Лоза Шерена. Братья. Часть первая - Алмазная Анна 11 стр.


— Но мы ведь с тобой знаем, что это не совсем так, правда?

Арман сжал зубы, а Гаарс лишь прохрипел:

— Ты бредишь, маг.

— Может и брежу… а может и нет. Не забудь, Арман. Когда найдешь целителя судеб, ты меня позовешь.

И показалось Арману или нет, что пленник вздрогнул. А потом вдруг побледнел, подобно выбеленному на солнце полотну. И Арман почувствовал, как в душе Гаарса шевельнулся липкий страх… хотелось бы узнать, что его так взволновало, но в случае с наемником даже магия не поможет. Слишком хорошо у него поставлены щиты — ударишь не там и сломаешь… и смерть поймает Гаарса раньше, чем Арману это было нужно.

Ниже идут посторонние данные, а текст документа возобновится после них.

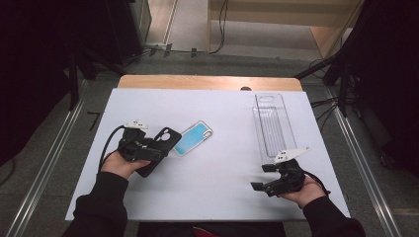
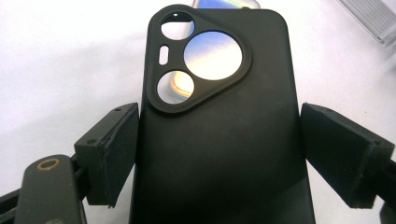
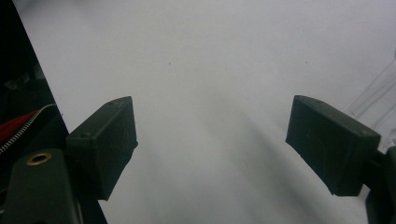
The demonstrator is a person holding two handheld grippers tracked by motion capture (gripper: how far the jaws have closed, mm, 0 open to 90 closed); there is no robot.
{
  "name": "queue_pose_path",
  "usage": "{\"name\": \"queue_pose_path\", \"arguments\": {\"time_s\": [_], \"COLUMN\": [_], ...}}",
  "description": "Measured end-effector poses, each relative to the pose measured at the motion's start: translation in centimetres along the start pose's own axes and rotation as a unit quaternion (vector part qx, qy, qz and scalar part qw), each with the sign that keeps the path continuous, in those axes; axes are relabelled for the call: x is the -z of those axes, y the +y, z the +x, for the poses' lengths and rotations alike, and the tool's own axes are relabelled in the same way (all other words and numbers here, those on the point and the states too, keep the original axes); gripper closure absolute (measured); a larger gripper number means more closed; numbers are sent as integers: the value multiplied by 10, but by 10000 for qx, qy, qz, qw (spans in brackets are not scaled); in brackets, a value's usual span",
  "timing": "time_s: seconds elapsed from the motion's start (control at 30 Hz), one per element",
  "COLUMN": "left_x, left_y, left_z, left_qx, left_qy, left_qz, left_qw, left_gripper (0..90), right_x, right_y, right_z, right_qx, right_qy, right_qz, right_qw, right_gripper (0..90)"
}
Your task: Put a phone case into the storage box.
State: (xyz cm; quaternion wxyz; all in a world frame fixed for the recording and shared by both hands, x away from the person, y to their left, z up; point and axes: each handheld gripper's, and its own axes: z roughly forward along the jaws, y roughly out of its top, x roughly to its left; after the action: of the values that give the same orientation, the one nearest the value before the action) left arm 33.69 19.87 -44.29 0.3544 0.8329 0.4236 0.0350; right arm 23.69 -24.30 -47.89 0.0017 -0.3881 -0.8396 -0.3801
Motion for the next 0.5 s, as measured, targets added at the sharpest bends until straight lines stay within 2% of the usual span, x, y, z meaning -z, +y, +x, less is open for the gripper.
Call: {"name": "queue_pose_path", "arguments": {"time_s": [0.5], "left_x": [-11], "left_y": [9], "left_z": [-34], "left_qx": [-72], "left_qy": [-258], "left_qz": [-154], "left_qw": [9995], "left_gripper": [147], "right_x": [-1], "right_y": [6], "right_z": [7], "right_qx": [39], "right_qy": [-91], "right_qz": [-74], "right_qw": [9999], "right_gripper": [148]}}
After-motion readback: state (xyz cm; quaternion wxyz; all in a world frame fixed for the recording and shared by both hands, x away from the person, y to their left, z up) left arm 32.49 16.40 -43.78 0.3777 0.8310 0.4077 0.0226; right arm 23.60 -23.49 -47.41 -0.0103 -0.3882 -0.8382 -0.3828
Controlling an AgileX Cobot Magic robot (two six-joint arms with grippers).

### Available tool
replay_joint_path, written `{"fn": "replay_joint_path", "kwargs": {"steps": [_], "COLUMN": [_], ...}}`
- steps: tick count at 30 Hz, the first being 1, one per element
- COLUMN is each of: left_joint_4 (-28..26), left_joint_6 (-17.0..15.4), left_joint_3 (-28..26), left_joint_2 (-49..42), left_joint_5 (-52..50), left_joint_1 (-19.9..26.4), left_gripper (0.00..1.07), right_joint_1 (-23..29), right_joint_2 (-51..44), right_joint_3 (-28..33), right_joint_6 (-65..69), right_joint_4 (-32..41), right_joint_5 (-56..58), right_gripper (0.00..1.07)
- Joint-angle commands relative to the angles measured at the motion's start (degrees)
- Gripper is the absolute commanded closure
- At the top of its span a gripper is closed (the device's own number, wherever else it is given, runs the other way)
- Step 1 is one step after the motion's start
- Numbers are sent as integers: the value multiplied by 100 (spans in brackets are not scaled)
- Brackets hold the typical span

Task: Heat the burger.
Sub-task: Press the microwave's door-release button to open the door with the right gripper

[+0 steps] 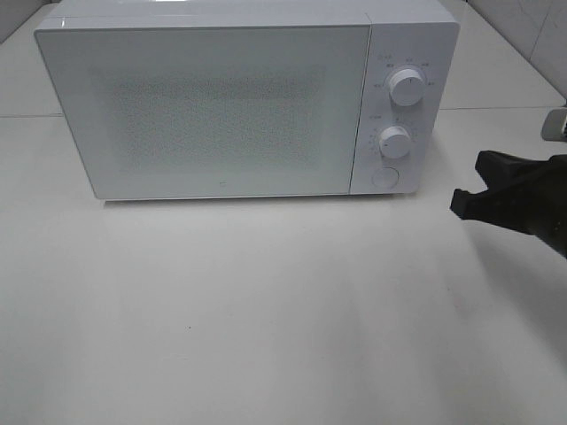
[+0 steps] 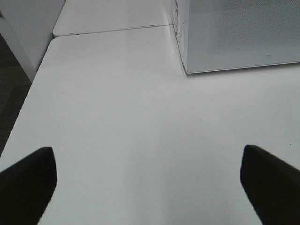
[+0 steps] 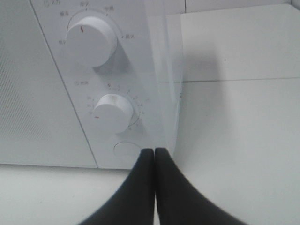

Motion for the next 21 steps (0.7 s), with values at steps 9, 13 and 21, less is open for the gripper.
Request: {"fn": "replay_joint_path", "kwargs": {"steps": [9, 13, 21], "left_joint_4": [-17, -17, -17], "left_joint_6": [-29, -29, -29], "left_joint_3": [11, 11, 11], "left_joint_2": [-115, -115, -115], "left_joint_5": [-17, -17, -17], "left_joint_1": [11, 11, 11], "left_gripper": [6, 6, 6], "right_joint_1": [636, 699, 808], "right_joint_2": [160, 160, 453], "right_joint_3": [40, 40, 29], "right_joint_6": [945, 2458, 4612], "right_joint_4": [92, 143, 269], "right_joint_5": [-539, -430, -367], "right_gripper": [103, 103, 107]}}
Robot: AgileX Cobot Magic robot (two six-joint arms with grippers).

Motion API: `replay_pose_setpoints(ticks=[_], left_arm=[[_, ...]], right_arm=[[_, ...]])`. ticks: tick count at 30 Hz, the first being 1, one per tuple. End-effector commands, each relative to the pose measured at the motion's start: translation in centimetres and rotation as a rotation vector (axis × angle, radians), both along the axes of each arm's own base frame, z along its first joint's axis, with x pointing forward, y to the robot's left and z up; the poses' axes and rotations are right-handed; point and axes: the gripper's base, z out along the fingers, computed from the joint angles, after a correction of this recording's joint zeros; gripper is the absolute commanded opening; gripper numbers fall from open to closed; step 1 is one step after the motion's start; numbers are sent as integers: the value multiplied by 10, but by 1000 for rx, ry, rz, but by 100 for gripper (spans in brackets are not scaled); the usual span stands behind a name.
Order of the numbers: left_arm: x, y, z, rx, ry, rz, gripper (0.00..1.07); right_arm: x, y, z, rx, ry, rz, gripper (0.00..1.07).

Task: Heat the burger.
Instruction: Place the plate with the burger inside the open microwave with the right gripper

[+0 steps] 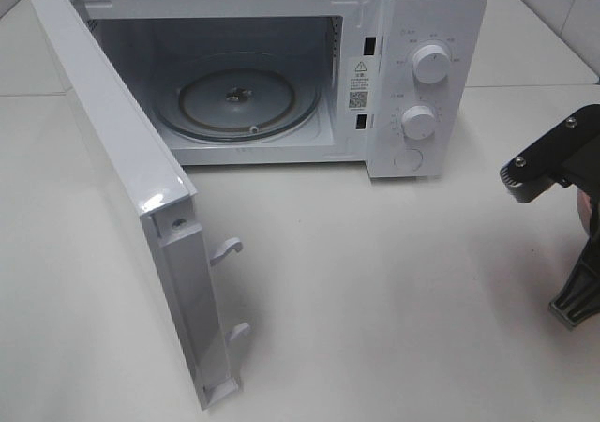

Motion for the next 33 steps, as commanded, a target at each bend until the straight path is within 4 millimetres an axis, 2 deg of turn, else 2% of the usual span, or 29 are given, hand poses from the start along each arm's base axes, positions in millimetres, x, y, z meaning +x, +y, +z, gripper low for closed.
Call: replay_pose_setpoints(ticks=[1, 33], left_arm=[[-2, 0, 1, 1, -20, -1, 98], [-2, 0, 1, 1, -20, -1, 98]], right_arm=[[-1, 2, 4, -55, -19, 61, 0], [-30, 54, 4, -54, -23, 386, 0]])
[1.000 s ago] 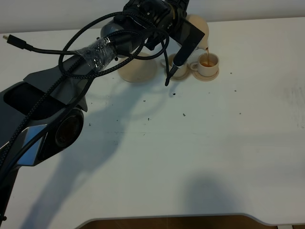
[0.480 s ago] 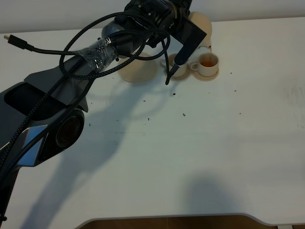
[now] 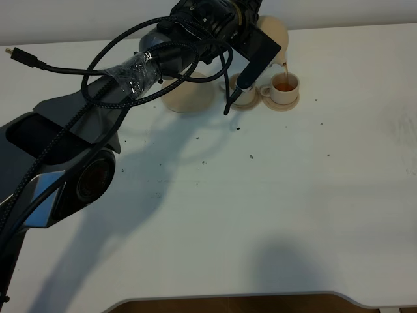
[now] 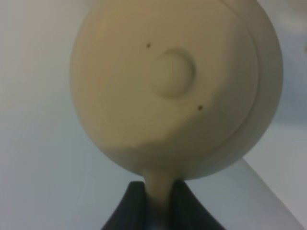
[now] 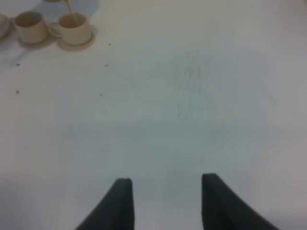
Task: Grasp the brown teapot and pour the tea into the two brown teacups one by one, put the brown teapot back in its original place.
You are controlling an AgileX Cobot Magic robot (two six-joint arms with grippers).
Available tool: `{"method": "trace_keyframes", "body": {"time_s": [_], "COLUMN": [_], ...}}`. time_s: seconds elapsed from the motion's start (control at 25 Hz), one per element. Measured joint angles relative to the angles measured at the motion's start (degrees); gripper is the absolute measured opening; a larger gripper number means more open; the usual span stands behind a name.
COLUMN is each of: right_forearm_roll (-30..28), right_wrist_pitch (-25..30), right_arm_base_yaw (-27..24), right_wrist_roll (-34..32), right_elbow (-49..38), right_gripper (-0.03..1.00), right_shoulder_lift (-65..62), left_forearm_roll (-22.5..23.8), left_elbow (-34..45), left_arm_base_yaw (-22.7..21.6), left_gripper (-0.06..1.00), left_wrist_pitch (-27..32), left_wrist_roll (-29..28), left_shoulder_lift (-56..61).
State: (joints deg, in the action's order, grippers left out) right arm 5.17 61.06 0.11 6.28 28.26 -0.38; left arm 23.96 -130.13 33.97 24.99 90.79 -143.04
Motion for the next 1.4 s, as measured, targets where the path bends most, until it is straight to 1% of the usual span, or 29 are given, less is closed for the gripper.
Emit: {"method": "trace_keyframes", "body": {"time_s": [0.16, 0.44, 0.92, 1.08, 1.4], "right_forearm_roll": [0.0, 0.04, 0.04, 0.04, 0.04], "right_wrist_pitch": [0.0, 0.0, 0.0, 0.0, 0.0], "right_arm_base_yaw": [0.0, 0.0, 0.0, 0.0, 0.0], "right_wrist_roll": [0.0, 0.0, 0.0, 0.0, 0.0], "right_elbow": [0.0, 0.0, 0.0, 0.0, 0.0], "right_gripper": [0.36, 0.36, 0.36, 0.36, 0.36], "right_shoulder_lift": [0.0, 0.0, 0.0, 0.0, 0.0], "left_forearm_roll": [1.89, 2.07, 2.43, 4.05, 5.07], "left_elbow": [0.0, 0.0, 0.0, 0.0, 0.0], "left_arm_base_yaw": [0.05, 0.3, 0.3, 0.3, 0.3], "left_gripper": [0.11, 0.11, 0.11, 0.11, 0.11], "left_wrist_pitch": [-0.91, -2.62, -2.67, -2.67, -2.67], "left_wrist_roll": [0.0, 0.0, 1.11, 1.2, 2.05], "left_shoulder_lift": [-0.47, -0.74, -0.77, -0.77, -0.77]}}
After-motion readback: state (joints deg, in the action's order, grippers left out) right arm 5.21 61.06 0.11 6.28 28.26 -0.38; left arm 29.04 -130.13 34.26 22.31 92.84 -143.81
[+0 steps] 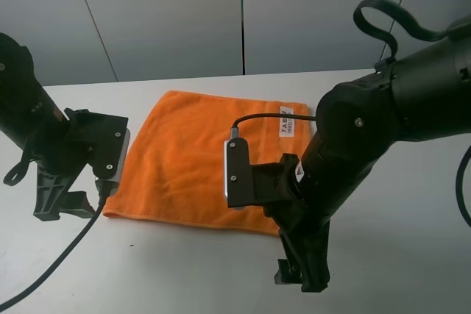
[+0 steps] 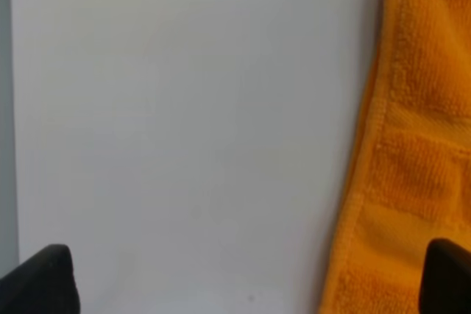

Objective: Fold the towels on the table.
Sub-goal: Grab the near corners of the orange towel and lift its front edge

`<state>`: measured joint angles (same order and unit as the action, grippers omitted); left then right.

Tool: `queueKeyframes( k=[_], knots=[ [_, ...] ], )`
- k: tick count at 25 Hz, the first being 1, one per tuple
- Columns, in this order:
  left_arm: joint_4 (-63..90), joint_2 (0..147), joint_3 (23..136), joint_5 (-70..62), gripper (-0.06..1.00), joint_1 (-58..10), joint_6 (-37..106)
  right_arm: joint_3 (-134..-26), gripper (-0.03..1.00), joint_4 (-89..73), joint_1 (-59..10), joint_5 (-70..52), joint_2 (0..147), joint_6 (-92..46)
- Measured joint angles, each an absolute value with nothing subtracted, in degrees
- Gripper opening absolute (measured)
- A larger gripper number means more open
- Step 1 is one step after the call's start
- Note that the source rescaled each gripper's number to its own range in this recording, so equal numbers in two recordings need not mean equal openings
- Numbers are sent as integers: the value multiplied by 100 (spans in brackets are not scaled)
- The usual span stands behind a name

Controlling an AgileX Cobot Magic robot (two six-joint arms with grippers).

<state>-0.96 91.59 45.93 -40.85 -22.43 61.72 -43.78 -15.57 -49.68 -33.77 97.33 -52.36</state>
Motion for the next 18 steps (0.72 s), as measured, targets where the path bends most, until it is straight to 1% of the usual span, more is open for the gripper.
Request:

Просить же Виреса допросить пленника было опасно. Повелитель и его телохранители играют по своим правилам, и никто не сказал, что эти правила Арману понравятся.

А после казни, когда все закончится, Арман отхлещет ту проклятую гадалку из дома веселья так, чтобы у нее больше никогда не возникало желания играть на слабостях арханов.

Уже скоро срок истечет…

И Арман сможет наконец полностью задушить поднявшую голову надежду. Опасную надежду. С которой даже он не мог справиться.

Вот теперь и Вирес.

— Эрр мертв. И ничто этого не может изменить.

— Миранис ждет, — прошептал ему на ухо Нар. — Но сначала ты должен уладить пару дел в городе, ты же помнишь?

И Арман, приказав харибу сторожить пленника, вышел.

А Вирес улыбнулся показавшемуся из тени Кадму:

— Арман не заметил нашего контроля. И не дал затянуть себя в ловушку... Однако в следующий раз разыграй это иначе: осторожно и незаметно вести кого-то слишком уж утомляет.

— С меня должок, Вирес.

— Уж не сомневайся.

— И еще, — тихо сказал Вирес. — Контроль дался мне легко, потому что Армана уже предупредили. Кто-то, осознанно или нет, уже пробудил в нем тревожность, воздействовал на него своей силой. Кто-то, кому Арман безмерно доверяет, настолько, что даже не заметил сильного влияния. Вопрос только кто это и зачем?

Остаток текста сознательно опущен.